In "Measure for Measure," (Act i. Sc. 1,) in this passage,—

"what's open made To justice, that justice seizes: what knows the law That thieves do pass on thieves?"

does Mr. White believe the "that" and "what" are Shakspeare's? Does he consider

"To justice, that justice seizes: what knows the law"

an alexandrine,—and an alexandrine worthy of a student and admirer of Spenser? Should we read it thus, we should dread Martial's sarcasm of, Sed male cum recitas. We believe that Shakspeare wrote

"What's open made
To Justice, Justice seizes; knows the Law
That thieve do pass on thieves?"

We have pointed out a passage or two where we think Mr. White follows the Folio text too literally. Two instances we have noted where he has altered, as we think, for the worse. The first is (Tempest, Act iii. Sc. 3) where Mr. White reads,

"You are three men of sin whom Destiny
(That hath to instrument this lower world
And what is in't) the never-surfeited sea
Hath caused to belch you up,—and on this island
Where man doth not inhabit; you 'mongst men
Being most unfit to live. I have made you mad."

The Folio reads, "Hath caused to belch up you"; and Mr. White says in his note, "The tautological repetition of the pronoun was a habit, almost a custom, with the Elizabethan dramatists." This may be true, (though we think the assertion rash,) but certainly never as in this case.
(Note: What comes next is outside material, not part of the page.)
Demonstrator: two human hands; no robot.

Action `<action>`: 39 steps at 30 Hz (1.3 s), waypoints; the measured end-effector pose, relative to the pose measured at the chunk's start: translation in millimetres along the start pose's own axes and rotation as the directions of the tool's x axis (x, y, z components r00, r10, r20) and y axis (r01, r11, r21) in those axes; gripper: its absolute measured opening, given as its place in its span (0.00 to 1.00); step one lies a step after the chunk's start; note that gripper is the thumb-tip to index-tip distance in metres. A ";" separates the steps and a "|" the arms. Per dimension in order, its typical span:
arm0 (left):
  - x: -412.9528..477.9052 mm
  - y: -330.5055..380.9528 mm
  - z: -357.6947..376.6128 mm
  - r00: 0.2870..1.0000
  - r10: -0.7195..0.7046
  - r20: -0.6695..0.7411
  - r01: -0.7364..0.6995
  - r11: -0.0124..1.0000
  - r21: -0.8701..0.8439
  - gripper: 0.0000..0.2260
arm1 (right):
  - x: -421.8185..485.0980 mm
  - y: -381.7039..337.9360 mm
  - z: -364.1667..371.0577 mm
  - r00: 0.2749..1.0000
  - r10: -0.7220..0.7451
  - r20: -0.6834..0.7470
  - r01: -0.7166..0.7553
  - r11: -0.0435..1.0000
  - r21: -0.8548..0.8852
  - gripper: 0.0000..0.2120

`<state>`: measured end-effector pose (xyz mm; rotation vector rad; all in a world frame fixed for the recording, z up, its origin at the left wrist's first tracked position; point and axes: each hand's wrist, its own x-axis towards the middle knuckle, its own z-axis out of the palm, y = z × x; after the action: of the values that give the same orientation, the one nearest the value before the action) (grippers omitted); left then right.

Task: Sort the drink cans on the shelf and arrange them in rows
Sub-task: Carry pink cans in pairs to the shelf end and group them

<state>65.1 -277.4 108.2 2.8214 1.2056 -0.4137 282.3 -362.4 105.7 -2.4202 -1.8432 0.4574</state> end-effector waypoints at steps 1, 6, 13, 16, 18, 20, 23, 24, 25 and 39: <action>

We think the Folio right, except in its punctuation. The repetition of the "you" is emphatic, not tautological, and is demanded by the whole meaning of the passage. Ariel is taunting the persons she addresses, with the intention of angering them; and the "you" is repeated, because those highly respectable men cannot at first bring their minds to believe that such unsavory epithets are addressed to them. We should punctuate thus, following the order of the words in the Folio,—

"Hath caused to belch up,—you! and on this island,
Where man doth not inhabit;—you 'mongst men
Being most unfit to live. I have made you mad."

In the "Comedy of Errors," (Act ii. Sc. 2,) Adriana, suspecting her husband of unfaithfulness, says to him,—

"For, if we two be one, and thou play false,
I do digest the poison of thy flesh,
Being strumpeted by thy contagion.
Keep, then, fair league and truce with thy
true bed;
I live distained, thou undishonored."